Yes, uncoupling can occur naturally in the body. For example, UCP1 (thermogenin) is found in brown adipose tissue and has a specific H+ channel through which the proton gradient can be dissipated. This natural uncoupling process releases energy as heat.

38
Q

What is the role of brown adipose tissue (BAT) in thermogenesis?

A

Brown adipose tissue is specialized for heat generation. It contains high numbers of mitochondria, which give it a brown appearance. The mitochondria in brown adipose tissue contain thermogenin (UCP-1), which allows for the dissipation of the proton gradient and the release of energy as heat.
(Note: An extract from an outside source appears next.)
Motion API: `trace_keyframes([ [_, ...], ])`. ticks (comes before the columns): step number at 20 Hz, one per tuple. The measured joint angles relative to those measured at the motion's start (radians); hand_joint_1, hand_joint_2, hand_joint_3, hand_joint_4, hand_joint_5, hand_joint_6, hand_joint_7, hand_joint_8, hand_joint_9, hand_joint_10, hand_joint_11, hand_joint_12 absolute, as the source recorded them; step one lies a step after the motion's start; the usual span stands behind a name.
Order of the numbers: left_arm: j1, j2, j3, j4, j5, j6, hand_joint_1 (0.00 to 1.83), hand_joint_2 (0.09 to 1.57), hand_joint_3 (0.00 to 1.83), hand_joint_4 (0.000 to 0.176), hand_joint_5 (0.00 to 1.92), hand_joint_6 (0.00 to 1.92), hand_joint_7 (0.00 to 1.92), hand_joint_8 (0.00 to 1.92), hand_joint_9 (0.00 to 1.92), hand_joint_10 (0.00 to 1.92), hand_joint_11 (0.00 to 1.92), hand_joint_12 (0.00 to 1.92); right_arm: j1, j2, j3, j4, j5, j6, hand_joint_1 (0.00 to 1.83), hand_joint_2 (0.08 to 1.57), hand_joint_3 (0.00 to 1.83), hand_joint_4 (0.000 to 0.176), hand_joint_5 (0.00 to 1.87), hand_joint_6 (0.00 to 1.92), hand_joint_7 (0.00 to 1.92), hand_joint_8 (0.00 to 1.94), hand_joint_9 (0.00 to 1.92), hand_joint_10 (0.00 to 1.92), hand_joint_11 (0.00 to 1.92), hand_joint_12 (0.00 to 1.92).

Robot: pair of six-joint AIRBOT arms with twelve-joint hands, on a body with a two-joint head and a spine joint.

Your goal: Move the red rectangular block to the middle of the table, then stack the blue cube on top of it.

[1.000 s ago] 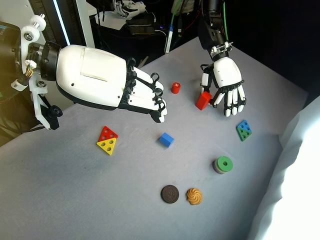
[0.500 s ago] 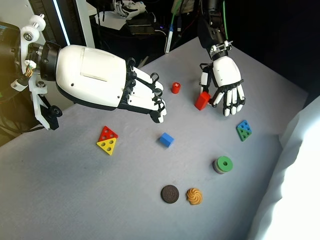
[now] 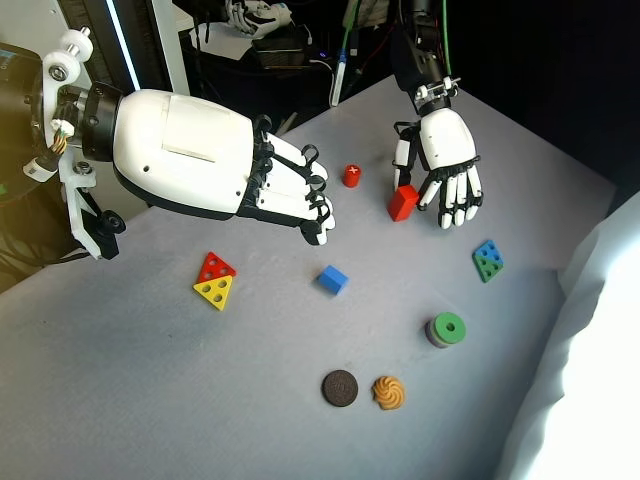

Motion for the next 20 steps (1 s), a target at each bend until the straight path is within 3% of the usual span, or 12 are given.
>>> trace_keyframes([
  [1,0.0,0.0,0.0,0.0,0.0,0.0,1.01,1.11,0.01,0.176,0.98,0.97,0.47,0.01,0.35,0.0,0.0,0.7,0.0,0.0,0.0,0.0,0.0,0.0,0.58,1.15,0.0,0.0,0.34,0.01,0.34,0.01,0.32,0.01,0.0,0.9],
  [4,0.006,0.0,0.006,0.0,-0.001,0.001,0.89,1.23,0.0,0.176,0.75,1.32,0.34,0.0,0.24,0.0,0.0,0.55,0.0,0.0,0.0,0.0,0.0,0.0,0.59,1.14,0.0,0.0,0.34,0.01,0.35,0.0,0.32,0.01,0.0,0.89],
  [5,0.006,0.0,0.006,-0.001,-0.001,0.001,0.66,1.19,0.0,0.138,0.75,0.68,0.34,0.0,0.24,0.0,0.0,0.47,0.0,0.0,0.0,0.0,0.0,0.0,0.59,1.14,0.0,0.0,0.33,0.0,0.35,0.0,0.32,0.01,0.0,0.9],
  [6,0.006,0.0,0.006,0.0,-0.002,0.001,0.59,1.18,0.0,0.128,0.84,0.33,0.34,0.0,0.24,0.0,0.0,0.44,0.0,0.0,0.0,0.0,0.0,0.0,0.59,1.14,0.0,0.0,0.33,0.0,0.35,0.0,0.32,0.01,0.0,0.9],
  [7,0.006,0.0,0.006,0.0,-0.003,0.002,0.59,1.18,0.0,0.128,0.84,0.33,0.34,0.0,0.24,0.0,0.0,0.44,0.0,0.0,0.0,0.0,0.0,0.0,0.59,1.14,0.0,0.0,0.33,0.0,0.35,0.0,0.32,0.01,0.0,0.9],
  [8,0.006,0.0,0.006,0.0,-0.004,0.003,0.47,1.18,0.0,0.134,0.92,0.07,0.36,0.0,0.25,0.0,0.0,0.43,0.0,0.0,0.0,0.0,0.0,0.0,0.59,1.15,0.0,0.0,0.33,0.0,0.34,0.0,0.31,0.01,0.0,0.87],
  [9,0.006,0.0,0.006,0.0,-0.003,0.003,0.44,1.16,0.0,0.128,0.92,0.04,0.41,0.01,0.27,0.01,0.0,0.47,0.0,0.0,0.0,0.0,0.0,0.0,0.59,1.14,0.0,0.0,0.34,0.0,0.35,0.0,0.32,0.01,0.0,0.87],
  [12,0.006,0.0,0.01,0.0,-0.004,0.004,0.38,1.14,0.0,0.083,0.9,0.0,0.44,0.0,0.29,0.0,0.0,0.55,0.0,0.0,0.0,0.0,0.0,0.0,0.59,1.15,0.0,0.0,0.34,0.0,0.35,0.0,0.32,0.01,0.0,0.9],
  [13,0.006,0.0,0.01,0.0,-0.004,0.005,0.24,1.15,0.0,0.099,0.87,0.0,0.45,0.0,0.29,0.0,0.0,0.5,0.0,0.0,0.0,0.0,0.0,0.0,0.59,1.15,0.0,0.0,0.33,0.0,0.35,0.0,0.32,0.01,0.0,0.9],
  [16,0.006,-0.001,0.01,0.0,-0.004,0.005,0.1,1.14,0.0,0.09,0.76,0.0,0.43,0.0,0.26,0.0,0.0,0.43,0.0,0.0,0.0,0.0,0.0,0.0,0.59,1.15,0.0,0.0,0.32,0.0,0.34,0.0,0.31,0.0,0.0,0.86],
  [20,0.006,-0.002,0.01,0.0,-0.005,0.008,0.05,1.14,0.0,0.095,0.72,0.0,0.41,0.01,0.25,0.0,0.0,0.38,0.0,0.0,0.0,0.0,0.0,0.0,0.6,1.14,0.0,0.0,0.34,0.01,0.36,0.01,0.32,0.01,0.0,0.9],
])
Brown adipose tissue and thermogenesis are particularly important in newborns.

39
Q

Where are the locations of brown adipose tissue in the body?

A

Brown adipose tissue is found in specific locations in the body, including between the shoulder blades, surrounding the kidneys, in the neck area, and along the spinal cord.

40
Q

What is an exogenous uncoupling agent?

A

An exogenous uncoupling agent is a substance that disrupts the coupling between electron transport and oxidative phosphorylation in mitochondria, resulting in the dissipation of the proton gradient. One example of an exogenous uncoupling agent is 2,4-dinitrophenol (DNP).

41
Q

What is the role of 2,4-dinitrophenol (DNP) as an exogenous uncoupling agent?

A

2,4-dinitrophenol (DNP) is a soluble weak acid that can carry H+ across the inner mitochondrial membrane, dissipating the proton gradient. This uncouples electron transport from oxidative phosphorylation and leads to an increase in metabolic rate.

42
Q

What are the potential dangers or side effects of using 2,4-dinitrophenol (DNP)?

A

The use of 2,4-dinitrophenol (DNP) as a diet drug or for increasing metabolic rate has been associated with serious risks. Overdosing on DNP has resulted in several deaths, and toxicity can lead to liver damage, respiratory acidosis, and hyperthermia.

43
Q

Can you provide a summary of 2,4-dinitrophenol (DNP) as an exogenous uncoupling agent?

A

2,4-dinitrophenol (DNP) is an exogenous uncoupling agent that disrupts the coupling between electron transport and oxidative phosphorylation. It carries H+ across the inner mitochondrial membrane, dissipating the proton gradient. However, its use as a diet drug or metabolic enhancer can be extremely dangerous and has resulted in fatalities and severe side effects.